***** GIVEN DATA *****

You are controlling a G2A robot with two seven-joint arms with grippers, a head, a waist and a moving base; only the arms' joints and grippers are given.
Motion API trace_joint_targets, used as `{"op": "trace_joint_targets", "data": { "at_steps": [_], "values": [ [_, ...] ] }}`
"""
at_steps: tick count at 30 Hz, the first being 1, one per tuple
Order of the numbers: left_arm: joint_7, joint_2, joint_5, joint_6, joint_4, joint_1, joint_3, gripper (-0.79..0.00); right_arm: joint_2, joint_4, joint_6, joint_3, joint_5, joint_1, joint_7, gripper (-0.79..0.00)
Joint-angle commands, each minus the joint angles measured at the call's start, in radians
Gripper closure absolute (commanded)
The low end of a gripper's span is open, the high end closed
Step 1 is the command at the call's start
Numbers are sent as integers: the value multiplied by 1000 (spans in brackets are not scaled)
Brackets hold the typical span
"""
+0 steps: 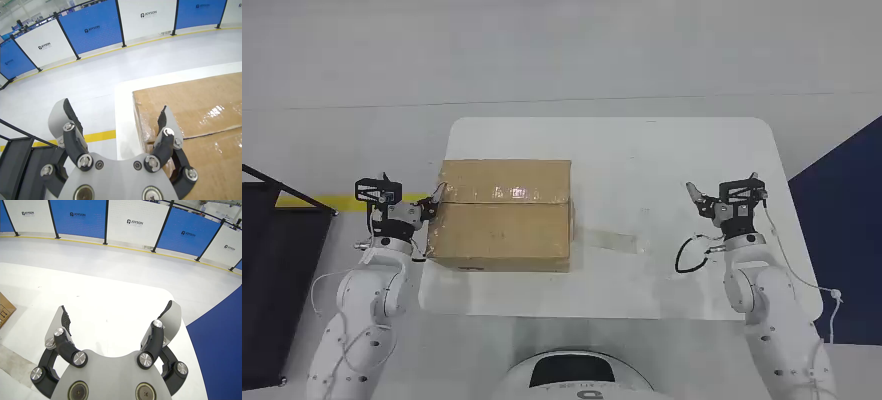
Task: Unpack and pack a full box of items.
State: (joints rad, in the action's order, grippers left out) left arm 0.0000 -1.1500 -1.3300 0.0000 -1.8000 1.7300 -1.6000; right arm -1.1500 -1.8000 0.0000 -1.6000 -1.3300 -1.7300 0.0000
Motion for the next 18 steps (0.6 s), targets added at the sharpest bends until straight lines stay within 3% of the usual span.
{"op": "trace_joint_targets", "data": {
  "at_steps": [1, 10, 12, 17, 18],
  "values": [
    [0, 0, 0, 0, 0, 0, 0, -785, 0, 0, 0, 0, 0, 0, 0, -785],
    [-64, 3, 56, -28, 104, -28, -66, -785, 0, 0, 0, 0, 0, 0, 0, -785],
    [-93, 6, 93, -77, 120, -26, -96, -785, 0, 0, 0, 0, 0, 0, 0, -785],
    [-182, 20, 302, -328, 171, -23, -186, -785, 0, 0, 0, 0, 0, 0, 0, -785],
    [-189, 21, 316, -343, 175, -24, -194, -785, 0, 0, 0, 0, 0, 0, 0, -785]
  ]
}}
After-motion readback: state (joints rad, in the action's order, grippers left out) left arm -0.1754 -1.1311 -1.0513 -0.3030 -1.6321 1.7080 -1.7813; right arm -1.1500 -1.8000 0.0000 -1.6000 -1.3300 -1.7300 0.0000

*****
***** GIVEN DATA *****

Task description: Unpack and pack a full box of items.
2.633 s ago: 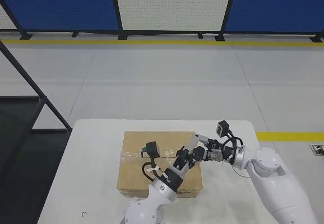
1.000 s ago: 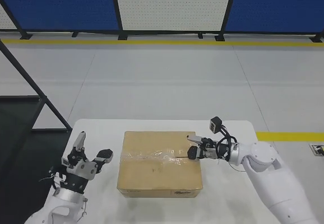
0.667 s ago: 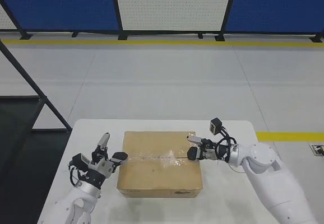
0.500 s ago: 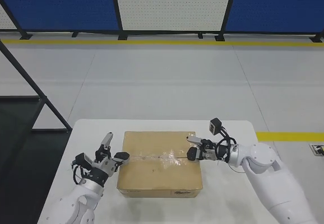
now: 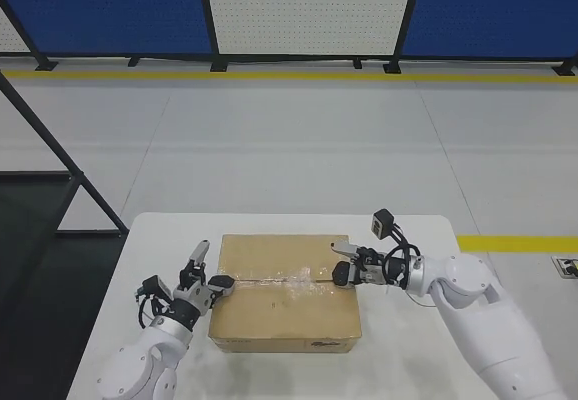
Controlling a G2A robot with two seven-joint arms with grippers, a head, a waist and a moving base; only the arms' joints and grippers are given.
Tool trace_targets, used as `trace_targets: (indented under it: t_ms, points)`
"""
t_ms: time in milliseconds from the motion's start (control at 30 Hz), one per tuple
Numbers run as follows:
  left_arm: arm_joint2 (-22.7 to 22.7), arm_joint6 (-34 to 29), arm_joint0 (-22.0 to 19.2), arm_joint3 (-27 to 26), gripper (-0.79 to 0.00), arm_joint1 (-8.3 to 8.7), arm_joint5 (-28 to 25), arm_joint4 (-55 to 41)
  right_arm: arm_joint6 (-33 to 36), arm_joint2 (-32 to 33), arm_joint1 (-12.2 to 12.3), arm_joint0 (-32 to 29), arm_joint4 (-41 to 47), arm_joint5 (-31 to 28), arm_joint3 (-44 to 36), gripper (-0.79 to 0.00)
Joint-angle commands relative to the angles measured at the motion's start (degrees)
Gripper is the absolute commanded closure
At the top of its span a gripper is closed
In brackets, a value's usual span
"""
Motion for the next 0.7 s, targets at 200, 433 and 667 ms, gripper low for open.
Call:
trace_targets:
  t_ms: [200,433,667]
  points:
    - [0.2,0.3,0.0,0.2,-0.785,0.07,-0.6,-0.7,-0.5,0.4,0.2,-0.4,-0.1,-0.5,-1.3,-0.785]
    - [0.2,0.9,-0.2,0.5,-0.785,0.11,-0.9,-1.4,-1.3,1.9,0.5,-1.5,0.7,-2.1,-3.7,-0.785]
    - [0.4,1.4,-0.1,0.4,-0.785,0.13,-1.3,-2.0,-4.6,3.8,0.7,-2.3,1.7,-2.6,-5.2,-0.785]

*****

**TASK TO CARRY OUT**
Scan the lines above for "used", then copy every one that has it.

**RESULT OF THIS TASK**
Motion API trace_joint_targets, used as `{"op": "trace_joint_targets", "data": { "at_steps": [_], "values": [ [_, ...] ] }}`
Tool trace_targets, used as `trace_targets: (indented under it: t_ms, points)`

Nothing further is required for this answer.